The convoy was financed by collections throughout the country, which were enough to fund 110 vehicles on a journey to across the channel, through France, Spain, across North Africa and hopefully through Egypt into Gaza. This, you might imagine, is the sort of charitable venture that would be publicised across the media as a chirpy feelgood tale, perhaps involving a regular feature on Blue Peter and at some point resulting in Cat Deeley squealing ‘The response has been AMAZING, you’ve been ABSOLUTELY FANTASTIC’.

But in the tradition that anyone’s permitted to carry out crazy wacky acts as long as it involves charity, the police decided to contribute to the event with a spectacular lark. Early in the morning, on the day the convoy left, they arrested nine people on the M65 under the Terrorism Act, who were on their way to Hyde Park, where the journey was due to begin. They blocked off an entire section of motorway, and grabbed their suspects with what was described in the local newspaper as “Dozens of police cars, vans, 4×4 vehicles and a helicopter.”

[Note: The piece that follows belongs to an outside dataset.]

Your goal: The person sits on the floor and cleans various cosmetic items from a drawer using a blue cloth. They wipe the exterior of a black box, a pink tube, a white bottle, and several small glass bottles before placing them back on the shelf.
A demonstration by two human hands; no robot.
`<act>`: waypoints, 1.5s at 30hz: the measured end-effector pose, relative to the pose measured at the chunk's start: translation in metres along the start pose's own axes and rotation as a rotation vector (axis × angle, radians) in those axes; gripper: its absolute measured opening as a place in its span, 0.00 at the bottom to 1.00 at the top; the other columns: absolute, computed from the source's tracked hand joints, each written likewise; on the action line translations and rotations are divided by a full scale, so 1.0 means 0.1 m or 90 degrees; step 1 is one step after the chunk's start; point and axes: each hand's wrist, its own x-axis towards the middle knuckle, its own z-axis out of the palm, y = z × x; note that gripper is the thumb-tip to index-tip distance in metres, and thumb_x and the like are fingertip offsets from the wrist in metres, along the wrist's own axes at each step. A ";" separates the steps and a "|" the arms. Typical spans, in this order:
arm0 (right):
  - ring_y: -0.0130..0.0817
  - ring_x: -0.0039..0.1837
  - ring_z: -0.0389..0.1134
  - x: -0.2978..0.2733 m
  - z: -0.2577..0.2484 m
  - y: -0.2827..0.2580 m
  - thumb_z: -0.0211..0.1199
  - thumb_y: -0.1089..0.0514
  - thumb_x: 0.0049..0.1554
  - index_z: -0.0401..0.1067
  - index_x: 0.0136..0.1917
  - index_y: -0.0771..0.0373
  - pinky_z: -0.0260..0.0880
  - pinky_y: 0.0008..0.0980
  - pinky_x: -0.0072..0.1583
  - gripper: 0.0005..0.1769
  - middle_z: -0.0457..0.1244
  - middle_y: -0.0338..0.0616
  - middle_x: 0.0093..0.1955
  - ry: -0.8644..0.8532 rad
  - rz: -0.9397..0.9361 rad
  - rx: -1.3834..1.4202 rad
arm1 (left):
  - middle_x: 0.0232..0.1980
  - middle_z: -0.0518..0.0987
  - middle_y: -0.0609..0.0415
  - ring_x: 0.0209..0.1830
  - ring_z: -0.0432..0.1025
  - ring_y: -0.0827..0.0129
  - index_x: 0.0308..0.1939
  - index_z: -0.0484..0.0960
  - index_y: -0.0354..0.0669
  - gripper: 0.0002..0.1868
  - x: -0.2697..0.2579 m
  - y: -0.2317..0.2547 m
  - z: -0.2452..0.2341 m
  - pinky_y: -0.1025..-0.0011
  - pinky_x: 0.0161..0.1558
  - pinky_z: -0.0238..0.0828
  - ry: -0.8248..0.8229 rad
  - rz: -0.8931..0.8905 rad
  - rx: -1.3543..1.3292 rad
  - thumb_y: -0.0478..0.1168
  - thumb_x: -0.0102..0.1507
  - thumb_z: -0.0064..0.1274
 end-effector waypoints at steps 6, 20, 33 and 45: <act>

The first I knew of this episode was from that afternoon’s BBC news, on which it was the main item. Which is as you might expect, with nine suspected terrorists being pounced on by an operation that included a helicopter. To be fair, the BBC journalists didn’t have to work too hard to find the story, as the police informed them in advance, and in addition, by a splendid coincidence, a press photographer happened to be on hand to record this successful swoop.

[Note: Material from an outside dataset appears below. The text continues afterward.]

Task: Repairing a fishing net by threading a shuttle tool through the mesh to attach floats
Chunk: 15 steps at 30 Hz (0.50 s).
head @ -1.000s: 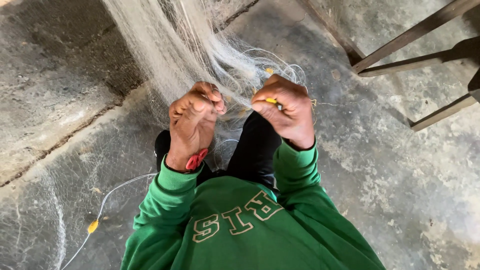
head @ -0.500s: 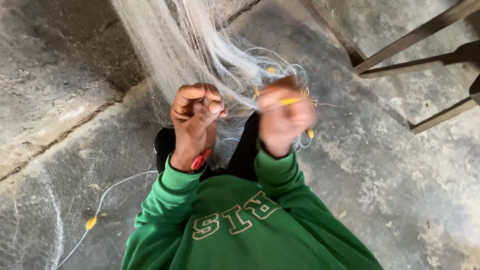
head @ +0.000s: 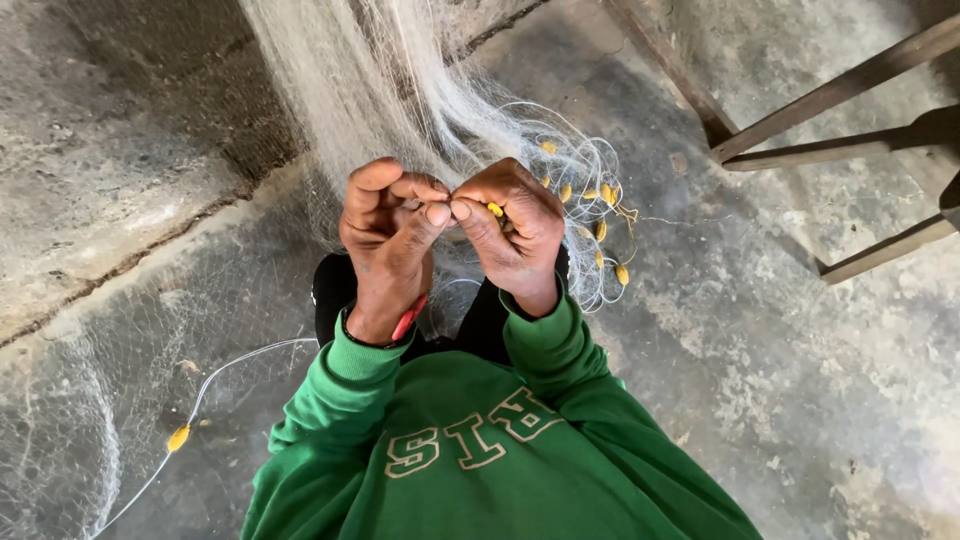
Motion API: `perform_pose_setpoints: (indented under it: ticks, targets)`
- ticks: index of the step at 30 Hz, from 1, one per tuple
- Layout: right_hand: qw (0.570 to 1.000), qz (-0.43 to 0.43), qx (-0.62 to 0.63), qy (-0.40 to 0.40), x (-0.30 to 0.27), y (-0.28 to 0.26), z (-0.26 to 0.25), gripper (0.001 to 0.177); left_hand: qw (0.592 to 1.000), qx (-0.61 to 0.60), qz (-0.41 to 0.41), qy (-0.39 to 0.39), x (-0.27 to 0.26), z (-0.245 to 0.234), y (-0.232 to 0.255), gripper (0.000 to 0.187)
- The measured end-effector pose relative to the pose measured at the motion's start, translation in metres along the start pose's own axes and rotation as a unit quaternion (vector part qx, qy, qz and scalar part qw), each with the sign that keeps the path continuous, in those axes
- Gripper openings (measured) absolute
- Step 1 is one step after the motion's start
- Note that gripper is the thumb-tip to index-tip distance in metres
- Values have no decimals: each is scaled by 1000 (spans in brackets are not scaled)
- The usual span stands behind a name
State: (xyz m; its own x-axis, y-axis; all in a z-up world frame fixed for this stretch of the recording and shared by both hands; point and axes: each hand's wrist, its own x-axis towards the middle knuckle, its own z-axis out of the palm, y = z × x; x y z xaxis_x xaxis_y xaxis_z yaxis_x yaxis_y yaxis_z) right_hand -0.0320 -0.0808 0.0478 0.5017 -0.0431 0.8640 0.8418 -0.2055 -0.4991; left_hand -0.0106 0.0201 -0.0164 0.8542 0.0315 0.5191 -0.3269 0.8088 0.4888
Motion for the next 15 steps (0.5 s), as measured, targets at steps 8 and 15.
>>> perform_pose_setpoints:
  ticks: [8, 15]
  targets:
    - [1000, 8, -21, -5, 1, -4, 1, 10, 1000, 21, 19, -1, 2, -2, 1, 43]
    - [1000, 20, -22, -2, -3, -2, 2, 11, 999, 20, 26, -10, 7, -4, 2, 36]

Maybe this is how the police plan to fund themselves from now on. They’ll follow the practice of celebrities and stage their events so they can be sold to OK and Hello. Major criminals will find themselves lying on the floor in handcuffs, while a photographer claps his hands and calls out “That’s lovely, now can we do the arrest one more time while the Inspector stands just behind kissing his wife, and then have a profile of the murderer’s assistant on a sheepskin rug in front of a coal fire.”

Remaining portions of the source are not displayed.